Nun sind diese Schlussfolgerungen nicht immer zuverlässig. Es kann zum Beispiel sein, dass eine Satzstruktur in unterschiedlichen Kontexten verschiedene Bedeutungen hat. Auch könnte Siegfried Einstein ja wirklich 104 Jahre alt geworden sein. Im schlimmsten Fall könnte der Satz einfach falsch sein. Der Computer kann also lediglich Vermutungen aufstellen. Diese Vermutungen sind nicht unabhängig voneinander: Wenn der Satz sich tatsächlich auf Albert Einstein bezieht, so lernt der Computer das Geburtsdatum von Albert Einstein. Dies wiederum wird Einfluss haben auf das Erlernen seines Todesdatums. Das beeinflusst dann wiederum die Interpretation von Sätzen der Form "... starb im Jahre ..." und so fort. Dabei analysieren wir Tausende von Texten und Abertausende von Sätzen gleichzeitig.

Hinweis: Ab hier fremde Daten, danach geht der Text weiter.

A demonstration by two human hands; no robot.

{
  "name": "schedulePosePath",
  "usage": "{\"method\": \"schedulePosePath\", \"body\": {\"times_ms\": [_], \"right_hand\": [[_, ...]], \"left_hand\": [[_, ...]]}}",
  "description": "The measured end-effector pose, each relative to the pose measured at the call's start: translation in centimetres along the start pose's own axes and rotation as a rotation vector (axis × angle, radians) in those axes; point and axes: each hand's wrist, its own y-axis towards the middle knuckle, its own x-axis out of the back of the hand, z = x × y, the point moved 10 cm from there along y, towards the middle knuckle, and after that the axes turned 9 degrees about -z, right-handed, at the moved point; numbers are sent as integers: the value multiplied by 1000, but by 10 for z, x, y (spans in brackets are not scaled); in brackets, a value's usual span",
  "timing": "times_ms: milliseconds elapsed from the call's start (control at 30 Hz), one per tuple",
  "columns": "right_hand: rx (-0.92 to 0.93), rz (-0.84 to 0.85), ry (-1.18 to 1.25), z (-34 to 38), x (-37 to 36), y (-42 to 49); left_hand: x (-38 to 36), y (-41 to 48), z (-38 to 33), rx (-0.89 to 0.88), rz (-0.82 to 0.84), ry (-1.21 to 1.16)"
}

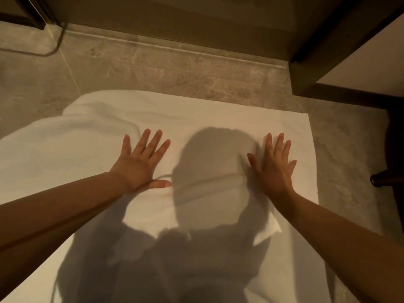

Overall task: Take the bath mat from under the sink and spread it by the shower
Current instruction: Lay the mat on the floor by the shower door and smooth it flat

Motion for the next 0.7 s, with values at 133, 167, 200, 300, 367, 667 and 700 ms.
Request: {"method": "schedulePosePath", "body": {"times_ms": [133,167,200,300,367,667,700], "right_hand": [[38,125,-96,-5,-18,-31],[31,154,-136,-11,-22,-32],[27,169,-159,-17,-23,-31],[32,185,-177,-26,-24,-23],[29,187,-193,-30,-24,-18],[16,186,-242,-42,-17,7],[11,190,-246,-44,-17,9]], "left_hand": [[3,4,-1,39,-47,-70],[4,5,-1,40,-52,-66],[5,7,-2,42,-58,-55],[10,13,-4,46,-53,-41],[11,19,-5,44,-41,-38],[19,47,-9,40,-19,-62],[20,50,-10,39,-17,-64]]}}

Dadurch kann eine Vermutung aus dem einen Text eine Vermutung aus einem anderen Text bestätigen oder widerlegen. Es handelt sich also um ein riesiges Netz aus Vermutungen, die alle auf höchst komplizierte Weise miteinander verwoben sind. Es gilt, diejenigen Vermutungen auszumachen, die am wenigsten Widersprüche mit den anderen Vermutungen erzeugen.

 

Wollte man in dieser Größenordung die optimale Lösung finden, so würde der schnellste Computer der Welt mehrere Jahrtausende lang rechnen müssen. Deshalb begnügt man sich mit einer Lösung, die zwar nicht alle Widersprüche beseitigt, die man im Optimalfall beseitigen könnte, aber doch die meisten. Um eine solche Lösung zu finden, braucht der Computer nicht mehrere Jahrtausende, sondern lediglich einige Stunden. Damit hat das unlösbar scheinende Problem einen Lösungsansatz gefunden: Der Rechner kann nun natürlichsprachige Texte untersuchen und eine plausible Vermutung über ihren Inhalt aufstellen. Es ist also möglich geworden, dass der Computer die Texte in einem eingeschränkten Sinne tatsächlich "liest" und "versteht". Und in der Tat, unsere eingangs gestellte Frage nach Nobelpreisträgern, die nach Einstein geboren sind, beantwortet YAGO prompt mit einer ganzen Reihe an Laureaten. Der Leser kann sich gerne selbst davon überzeugen: http://www.mpi-inf.mpg.de/yago


Haben wir den Computer dadurch nun wirklich intelligent gemacht? Das ist eine schwierige Frage. Zwar kennt der Computer durch YAGO eine riesige Menge an Fakten, aber letzten Endes ist und bleibt "Albert Einstein" für den Computer nichts anderes als eine Zeichenfolge. Er weiß lediglich, dass diese Zeichenfolge über Relationen mit anderen Zeichenfolgen verbunden ist. Er weiß somit nicht, wie Albert Einstein aussieht, wie seine Stimme geklungen hat oder wie humorvoll er war. Damit fehlt dem Computer die Verbindung seiner Zeichenfolgen zur Realität. Er ist und bleibt also nichts anderes als eine Maschine die Daten verarbeitet. Aber das ist ja vielleicht auch gut so. Schließlich soll der Computer vorrangig nützlich sein. Dafür ist mit YAGO ein weiterer Schritt gemacht.